OREZI ODUGBA (a minor)

OREVA ODUGBA (a minor)

Applicants

and

THE MINISTER OF PUBLIC SAFETY AND EMERGENCY PREPAREDNESS

Respondent

JUDGMENT AND REASONS

(Judgment given orally from the bench on October 17, 2016)

[1]               The Applicants are citizens of Nigeria, Tega Odugba, Elohor Odugba, Orezi Odugba (minor), Oreva Odugba (minor) and a Canadian born son Jayden Odugba. The Applicants challenge an officer’s refusal to defer the Applicants’ removal from Canada to Nigeria that was scheduled for March 24, 2016.

[2]               By a stay dated March 23, 2016, Mr. Justice Campbell granted the stay until this application was determined.

[3]               The Applicants had applied for refugee status in Canada and after a hearing before the Refugee Protection Division, were rejected on April 10, 2015. Their appeal to the Refugee Appeal Division was denied and leave to judicially review that decision was refused by the Federal Court.

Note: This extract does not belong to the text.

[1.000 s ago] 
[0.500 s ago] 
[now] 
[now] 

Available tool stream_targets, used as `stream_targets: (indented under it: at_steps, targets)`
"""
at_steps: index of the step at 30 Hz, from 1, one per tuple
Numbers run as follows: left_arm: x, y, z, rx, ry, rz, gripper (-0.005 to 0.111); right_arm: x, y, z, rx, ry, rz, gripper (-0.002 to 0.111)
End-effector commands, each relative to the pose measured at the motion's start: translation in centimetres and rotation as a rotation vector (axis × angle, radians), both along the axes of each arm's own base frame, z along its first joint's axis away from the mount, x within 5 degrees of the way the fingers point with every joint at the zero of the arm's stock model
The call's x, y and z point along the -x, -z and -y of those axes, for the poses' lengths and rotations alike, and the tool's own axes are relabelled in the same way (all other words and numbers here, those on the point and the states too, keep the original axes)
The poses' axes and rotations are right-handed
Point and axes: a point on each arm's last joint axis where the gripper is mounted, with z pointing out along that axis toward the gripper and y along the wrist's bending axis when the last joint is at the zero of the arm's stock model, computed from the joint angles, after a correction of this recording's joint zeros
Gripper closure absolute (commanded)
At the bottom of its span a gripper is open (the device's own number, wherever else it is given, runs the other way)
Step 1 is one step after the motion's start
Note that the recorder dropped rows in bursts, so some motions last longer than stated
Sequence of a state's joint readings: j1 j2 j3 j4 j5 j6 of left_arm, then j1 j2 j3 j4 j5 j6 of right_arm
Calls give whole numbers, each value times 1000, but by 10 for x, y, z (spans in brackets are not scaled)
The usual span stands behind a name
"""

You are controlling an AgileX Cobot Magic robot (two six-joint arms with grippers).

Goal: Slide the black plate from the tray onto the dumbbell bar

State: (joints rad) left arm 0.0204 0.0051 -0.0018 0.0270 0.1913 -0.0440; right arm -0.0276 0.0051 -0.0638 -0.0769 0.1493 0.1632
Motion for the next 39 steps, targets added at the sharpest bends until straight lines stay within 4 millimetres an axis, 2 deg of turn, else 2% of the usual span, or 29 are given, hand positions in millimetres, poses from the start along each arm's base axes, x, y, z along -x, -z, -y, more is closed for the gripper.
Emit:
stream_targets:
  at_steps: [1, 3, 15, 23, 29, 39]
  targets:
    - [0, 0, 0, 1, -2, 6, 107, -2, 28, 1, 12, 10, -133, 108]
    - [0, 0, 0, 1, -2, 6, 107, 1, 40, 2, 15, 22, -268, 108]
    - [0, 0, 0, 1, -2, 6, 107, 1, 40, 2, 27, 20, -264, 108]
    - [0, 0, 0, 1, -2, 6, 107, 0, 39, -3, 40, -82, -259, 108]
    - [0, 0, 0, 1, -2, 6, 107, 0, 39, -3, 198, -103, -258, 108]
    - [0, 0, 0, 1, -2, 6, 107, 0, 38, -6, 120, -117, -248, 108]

[4]               The Applicants have asked for the deferral because their Canadian born son Jayden, then 7 months old, suffered from a viral condition with a rash and a fever called roseola. The child Orezi would also be in the middle of her academic year so a delay to allow her to finish school was reasonable in the Applicants’ deferral request. The Applicants say that the children were endangered even though the officer said she was alive and alert and sensitive to the children’s interests, she was not.

[5]               Soon after, the Applicants were given the direction to report. They filed an H&C application (Humanitarian and Compassionate).

I.                   Issue

[6]               The issue to determine is whether the officer’s decision was reasonable.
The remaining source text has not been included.